# [Task prompt]
All that should be output is the block of lines below from the line with "I would appreciate traced polygon outlines of the <item>round" to the line with "For training a", both included, exactly as written.

*** Provided material Section Begins ***

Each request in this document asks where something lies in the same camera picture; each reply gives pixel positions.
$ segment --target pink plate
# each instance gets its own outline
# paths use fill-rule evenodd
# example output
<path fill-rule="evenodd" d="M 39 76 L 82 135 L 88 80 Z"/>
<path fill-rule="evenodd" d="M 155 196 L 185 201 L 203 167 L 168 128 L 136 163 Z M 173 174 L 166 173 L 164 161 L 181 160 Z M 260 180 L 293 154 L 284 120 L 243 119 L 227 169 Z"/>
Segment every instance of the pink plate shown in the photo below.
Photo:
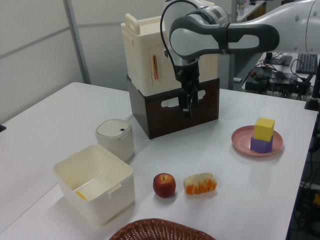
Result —
<path fill-rule="evenodd" d="M 272 150 L 267 153 L 258 153 L 250 149 L 251 137 L 254 135 L 255 126 L 243 126 L 238 128 L 232 133 L 231 140 L 233 146 L 240 152 L 255 156 L 255 157 L 266 157 L 277 154 L 284 144 L 284 141 L 279 133 L 273 131 L 273 143 Z"/>

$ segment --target canister lid
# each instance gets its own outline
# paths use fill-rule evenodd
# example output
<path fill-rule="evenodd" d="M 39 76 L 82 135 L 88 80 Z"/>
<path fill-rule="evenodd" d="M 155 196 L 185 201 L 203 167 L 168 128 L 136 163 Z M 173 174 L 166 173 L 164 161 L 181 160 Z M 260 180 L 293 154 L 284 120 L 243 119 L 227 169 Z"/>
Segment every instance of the canister lid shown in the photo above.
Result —
<path fill-rule="evenodd" d="M 110 119 L 102 123 L 96 130 L 99 135 L 114 138 L 124 134 L 130 128 L 127 121 Z"/>

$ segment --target brown wooden box
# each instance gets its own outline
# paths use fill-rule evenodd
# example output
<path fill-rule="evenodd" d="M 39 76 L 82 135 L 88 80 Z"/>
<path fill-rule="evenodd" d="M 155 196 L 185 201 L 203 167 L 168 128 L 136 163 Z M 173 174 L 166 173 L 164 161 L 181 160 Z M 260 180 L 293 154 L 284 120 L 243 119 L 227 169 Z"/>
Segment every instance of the brown wooden box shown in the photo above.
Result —
<path fill-rule="evenodd" d="M 200 83 L 199 91 L 205 90 L 205 95 L 198 104 L 191 104 L 192 117 L 186 117 L 179 106 L 161 106 L 162 101 L 177 98 L 180 89 L 143 96 L 130 78 L 127 79 L 132 113 L 149 139 L 219 118 L 219 78 Z"/>

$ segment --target purple block
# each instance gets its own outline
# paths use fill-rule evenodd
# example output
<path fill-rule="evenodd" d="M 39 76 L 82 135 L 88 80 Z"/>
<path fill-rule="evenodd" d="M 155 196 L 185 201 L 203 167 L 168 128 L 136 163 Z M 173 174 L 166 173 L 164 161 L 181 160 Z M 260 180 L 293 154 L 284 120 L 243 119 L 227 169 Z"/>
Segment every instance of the purple block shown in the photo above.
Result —
<path fill-rule="evenodd" d="M 252 136 L 250 149 L 259 154 L 269 153 L 272 149 L 273 140 L 274 140 L 274 136 L 271 137 L 270 141 L 255 139 L 254 136 Z"/>

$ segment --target keyboard
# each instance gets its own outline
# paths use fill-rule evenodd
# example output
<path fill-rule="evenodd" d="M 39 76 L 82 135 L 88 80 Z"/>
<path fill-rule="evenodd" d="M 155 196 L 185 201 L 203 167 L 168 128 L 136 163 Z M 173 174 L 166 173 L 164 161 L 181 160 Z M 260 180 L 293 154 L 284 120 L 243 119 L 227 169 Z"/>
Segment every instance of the keyboard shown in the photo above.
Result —
<path fill-rule="evenodd" d="M 297 74 L 316 75 L 318 69 L 318 55 L 299 53 L 295 67 Z"/>

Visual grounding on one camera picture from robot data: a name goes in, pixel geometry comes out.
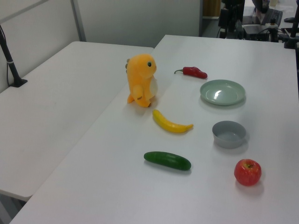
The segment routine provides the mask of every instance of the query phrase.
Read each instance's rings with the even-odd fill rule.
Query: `red chili pepper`
[[[176,73],[177,71],[182,71],[184,75],[188,76],[207,78],[207,74],[196,67],[183,67],[183,69],[176,70],[174,73]]]

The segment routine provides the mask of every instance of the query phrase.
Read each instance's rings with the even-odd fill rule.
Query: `white wall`
[[[86,41],[155,47],[165,34],[199,36],[202,0],[74,0]]]
[[[69,43],[79,40],[71,0],[48,0],[10,18],[1,26],[20,77]],[[6,59],[0,49],[0,92],[6,88]]]

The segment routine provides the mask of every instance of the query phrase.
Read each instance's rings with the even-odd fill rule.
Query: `plush toy arm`
[[[133,98],[141,99],[143,96],[143,87],[141,85],[135,85],[133,87]]]

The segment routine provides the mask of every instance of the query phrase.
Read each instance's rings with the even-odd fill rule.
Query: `plastic fruit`
[[[235,177],[244,186],[255,185],[262,175],[260,164],[251,159],[240,160],[235,166]]]

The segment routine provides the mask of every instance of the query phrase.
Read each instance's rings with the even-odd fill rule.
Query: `black stand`
[[[0,26],[0,45],[1,45],[1,48],[3,50],[3,53],[4,53],[4,56],[6,58],[6,61],[9,65],[9,68],[11,70],[11,73],[13,74],[13,77],[14,77],[14,83],[11,85],[13,87],[20,87],[22,86],[23,84],[25,84],[27,82],[27,80],[25,79],[21,79],[19,74],[18,74],[18,71],[14,65],[14,61],[10,55],[10,52],[8,50],[8,47],[7,47],[7,44],[6,44],[6,38],[5,38],[5,35],[3,33],[3,30],[2,30],[2,27]]]
[[[287,49],[296,49],[297,47],[296,32],[297,32],[298,23],[299,23],[299,8],[297,6],[295,20],[293,22],[290,38],[288,39],[287,42],[285,42],[285,48]]]

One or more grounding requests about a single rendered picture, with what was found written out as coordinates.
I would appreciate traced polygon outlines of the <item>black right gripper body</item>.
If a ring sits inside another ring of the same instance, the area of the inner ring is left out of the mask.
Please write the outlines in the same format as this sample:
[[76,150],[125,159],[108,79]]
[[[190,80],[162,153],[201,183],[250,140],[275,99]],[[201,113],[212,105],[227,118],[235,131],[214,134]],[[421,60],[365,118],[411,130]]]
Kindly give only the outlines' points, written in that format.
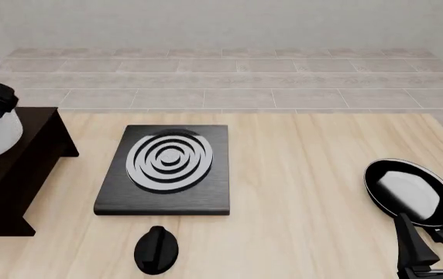
[[399,279],[443,279],[443,269],[431,269],[427,264],[398,264]]

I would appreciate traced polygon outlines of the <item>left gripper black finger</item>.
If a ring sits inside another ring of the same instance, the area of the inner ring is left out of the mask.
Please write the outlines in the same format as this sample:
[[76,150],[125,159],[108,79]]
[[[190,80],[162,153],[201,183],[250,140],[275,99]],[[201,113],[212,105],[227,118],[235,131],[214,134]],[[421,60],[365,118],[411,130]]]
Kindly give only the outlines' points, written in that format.
[[0,84],[0,117],[10,113],[18,104],[19,98],[15,96],[15,90],[8,85]]

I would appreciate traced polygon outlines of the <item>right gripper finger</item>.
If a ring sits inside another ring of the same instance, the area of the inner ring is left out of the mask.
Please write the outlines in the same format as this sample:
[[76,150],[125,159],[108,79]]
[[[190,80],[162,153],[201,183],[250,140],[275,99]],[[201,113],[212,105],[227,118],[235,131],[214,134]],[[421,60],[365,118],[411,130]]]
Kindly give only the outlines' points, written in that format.
[[405,213],[394,220],[398,244],[397,269],[420,268],[427,270],[439,261],[438,255],[423,241]]

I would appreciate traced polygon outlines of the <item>dark wooden cabinet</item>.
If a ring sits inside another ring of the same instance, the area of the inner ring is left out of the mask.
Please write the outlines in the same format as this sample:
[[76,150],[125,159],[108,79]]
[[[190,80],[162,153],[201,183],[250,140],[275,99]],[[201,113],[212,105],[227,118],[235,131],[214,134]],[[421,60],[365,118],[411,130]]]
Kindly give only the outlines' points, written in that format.
[[0,236],[34,236],[23,218],[61,157],[79,152],[57,108],[18,107],[23,133],[0,155]]

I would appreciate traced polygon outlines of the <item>black frying pan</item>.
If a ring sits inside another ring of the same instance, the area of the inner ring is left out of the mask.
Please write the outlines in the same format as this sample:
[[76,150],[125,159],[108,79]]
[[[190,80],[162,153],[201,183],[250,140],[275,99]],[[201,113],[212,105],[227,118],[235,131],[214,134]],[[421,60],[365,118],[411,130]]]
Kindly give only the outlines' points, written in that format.
[[443,180],[433,171],[407,160],[375,160],[363,175],[368,195],[391,218],[407,215],[436,243],[443,243]]

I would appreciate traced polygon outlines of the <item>flat black stove plate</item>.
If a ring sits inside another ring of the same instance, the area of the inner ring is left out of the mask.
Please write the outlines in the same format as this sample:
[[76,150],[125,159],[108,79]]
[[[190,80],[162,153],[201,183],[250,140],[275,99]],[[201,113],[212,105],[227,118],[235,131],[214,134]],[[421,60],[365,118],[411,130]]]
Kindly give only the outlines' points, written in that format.
[[226,125],[128,125],[96,215],[229,215]]

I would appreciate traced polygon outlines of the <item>round black stove knob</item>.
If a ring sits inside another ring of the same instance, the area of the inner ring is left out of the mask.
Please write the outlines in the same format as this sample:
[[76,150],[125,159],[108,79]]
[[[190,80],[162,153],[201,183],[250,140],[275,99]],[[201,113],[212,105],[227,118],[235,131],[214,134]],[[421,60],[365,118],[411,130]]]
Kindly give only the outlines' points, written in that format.
[[153,226],[144,234],[134,249],[136,266],[148,275],[168,271],[177,261],[179,246],[176,237],[162,226]]

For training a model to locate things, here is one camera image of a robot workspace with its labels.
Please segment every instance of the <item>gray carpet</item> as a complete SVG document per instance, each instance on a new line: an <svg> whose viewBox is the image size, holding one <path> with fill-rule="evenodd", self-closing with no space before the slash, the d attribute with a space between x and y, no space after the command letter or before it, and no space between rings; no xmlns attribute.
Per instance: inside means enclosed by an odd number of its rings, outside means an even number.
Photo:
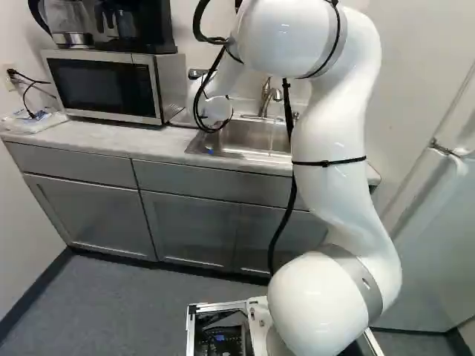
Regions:
<svg viewBox="0 0 475 356"><path fill-rule="evenodd" d="M264 295L244 283L75 256L0 347L13 355L184 355L190 303ZM444 337L376 333L386 356L453 356Z"/></svg>

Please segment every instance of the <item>cabinet drawer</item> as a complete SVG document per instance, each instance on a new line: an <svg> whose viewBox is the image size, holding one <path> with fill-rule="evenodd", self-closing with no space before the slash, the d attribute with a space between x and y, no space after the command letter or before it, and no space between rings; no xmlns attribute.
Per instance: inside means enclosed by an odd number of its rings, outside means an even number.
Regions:
<svg viewBox="0 0 475 356"><path fill-rule="evenodd" d="M134 160L134 167L141 189L267 206L285 207L292 184L290 177L190 165ZM295 208L306 209L300 197Z"/></svg>
<svg viewBox="0 0 475 356"><path fill-rule="evenodd" d="M24 172L136 188L131 160L6 142Z"/></svg>

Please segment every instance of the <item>microwave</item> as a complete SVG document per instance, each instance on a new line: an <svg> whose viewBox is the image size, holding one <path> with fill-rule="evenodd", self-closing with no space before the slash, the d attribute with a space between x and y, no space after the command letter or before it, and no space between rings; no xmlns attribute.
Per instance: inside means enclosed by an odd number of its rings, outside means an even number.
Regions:
<svg viewBox="0 0 475 356"><path fill-rule="evenodd" d="M43 50L42 58L67 115L164 125L186 104L183 53Z"/></svg>

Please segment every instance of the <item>electrical outlet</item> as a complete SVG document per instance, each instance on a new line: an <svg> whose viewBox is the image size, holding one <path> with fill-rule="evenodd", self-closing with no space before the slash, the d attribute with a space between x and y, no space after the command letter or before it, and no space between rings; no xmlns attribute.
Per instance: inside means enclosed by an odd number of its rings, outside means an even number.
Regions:
<svg viewBox="0 0 475 356"><path fill-rule="evenodd" d="M15 85L12 83L12 79L10 77L10 74L8 74L8 72L7 72L7 69L14 69L14 68L15 68L15 65L13 63L4 63L0 67L1 82L3 83L3 85L4 85L5 89L7 89L7 91L15 91L16 90Z"/></svg>

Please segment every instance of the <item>refrigerator door handle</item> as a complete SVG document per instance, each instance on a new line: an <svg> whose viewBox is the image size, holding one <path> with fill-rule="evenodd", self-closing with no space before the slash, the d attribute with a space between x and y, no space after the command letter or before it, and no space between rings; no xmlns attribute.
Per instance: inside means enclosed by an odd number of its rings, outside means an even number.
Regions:
<svg viewBox="0 0 475 356"><path fill-rule="evenodd" d="M407 223L398 232L398 237L418 237L442 210L457 186L468 174L468 166L457 156L448 154L448 169L430 189L423 203L418 206Z"/></svg>

*** Provided material Section Ends ***

# [Solution]
I would appreciate traced polygon outlines of the <item>round black stove knob</item>.
If a ring sits inside another ring of the same instance, the area of the inner ring is left out of the mask.
Please write the outlines in the same format as this sample:
[[76,150],[125,159],[108,79]]
[[[190,80],[162,153],[201,183],[250,140],[275,99]],[[201,113],[212,105],[227,118],[235,131],[214,134]],[[421,60],[365,118],[411,130]]]
Kindly give only the outlines' points, written in that format.
[[153,226],[144,234],[134,249],[136,266],[148,275],[168,271],[177,261],[179,246],[176,237],[162,226]]

For training a model to locate things, here is one camera image of a robot workspace with its labels.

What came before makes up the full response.